An exact transcription of all the data is required; the pictures are to be left out.

════════

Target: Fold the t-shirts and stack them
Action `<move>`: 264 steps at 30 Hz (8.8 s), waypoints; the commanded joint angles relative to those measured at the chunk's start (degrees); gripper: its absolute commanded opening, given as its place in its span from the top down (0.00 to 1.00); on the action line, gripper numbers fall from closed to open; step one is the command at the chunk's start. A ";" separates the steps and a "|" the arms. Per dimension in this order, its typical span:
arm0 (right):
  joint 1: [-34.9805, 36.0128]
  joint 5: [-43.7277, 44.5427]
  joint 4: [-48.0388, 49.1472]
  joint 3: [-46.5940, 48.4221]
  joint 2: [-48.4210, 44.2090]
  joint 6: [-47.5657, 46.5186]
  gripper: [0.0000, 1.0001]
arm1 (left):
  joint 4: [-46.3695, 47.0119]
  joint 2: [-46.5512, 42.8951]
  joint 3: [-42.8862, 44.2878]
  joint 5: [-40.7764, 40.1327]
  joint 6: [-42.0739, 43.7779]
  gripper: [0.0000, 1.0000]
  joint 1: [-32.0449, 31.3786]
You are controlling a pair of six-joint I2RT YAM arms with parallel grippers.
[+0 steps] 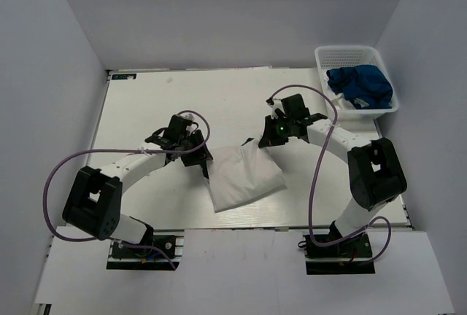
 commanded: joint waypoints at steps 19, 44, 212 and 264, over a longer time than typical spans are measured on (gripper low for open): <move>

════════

Final answer —
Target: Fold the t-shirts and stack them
Action `<move>`: 264 steps at 30 Hz (8.8 s), waypoints; the commanded joint angles relative to those measured at the chunk's start (degrees); gripper: its absolute commanded opening, given as its place in its span from the top down (0.00 to 1.00); on the action line, gripper numbers fall from closed to open; step one is the command at the chunk's start. A ";" separates the steps and a "|" the arms. Per dimension in this order, its typical span:
arm0 (right):
  joint 1: [-34.9805, 36.0128]
  joint 5: [-43.7277, 44.5427]
  joint 4: [-48.0388, 49.1472]
  joint 3: [-46.5940, 48.4221]
  joint 2: [-48.4210, 44.2090]
  joint 6: [-47.5657, 46.5186]
  gripper: [0.0000, 1.0001]
arm1 (left):
  joint 4: [-46.3695, 47.0119]
  joint 2: [-46.5512, 42.8951]
  joint 3: [-42.8862, 44.2878]
  joint 5: [-40.7764, 40.1327]
  joint 6: [-42.0739, 43.7779]
  gripper: [0.0000, 1.0000]
  joint 1: [-32.0449, 31.3786]
You are controlling a pair of six-joint I2RT YAM arms with parallel grippers.
[+0 steps] 
 commanded: joint waypoints at steps 19, 44, 212 and 264, over a longer time than typical spans are measured on (gripper low for open): <move>

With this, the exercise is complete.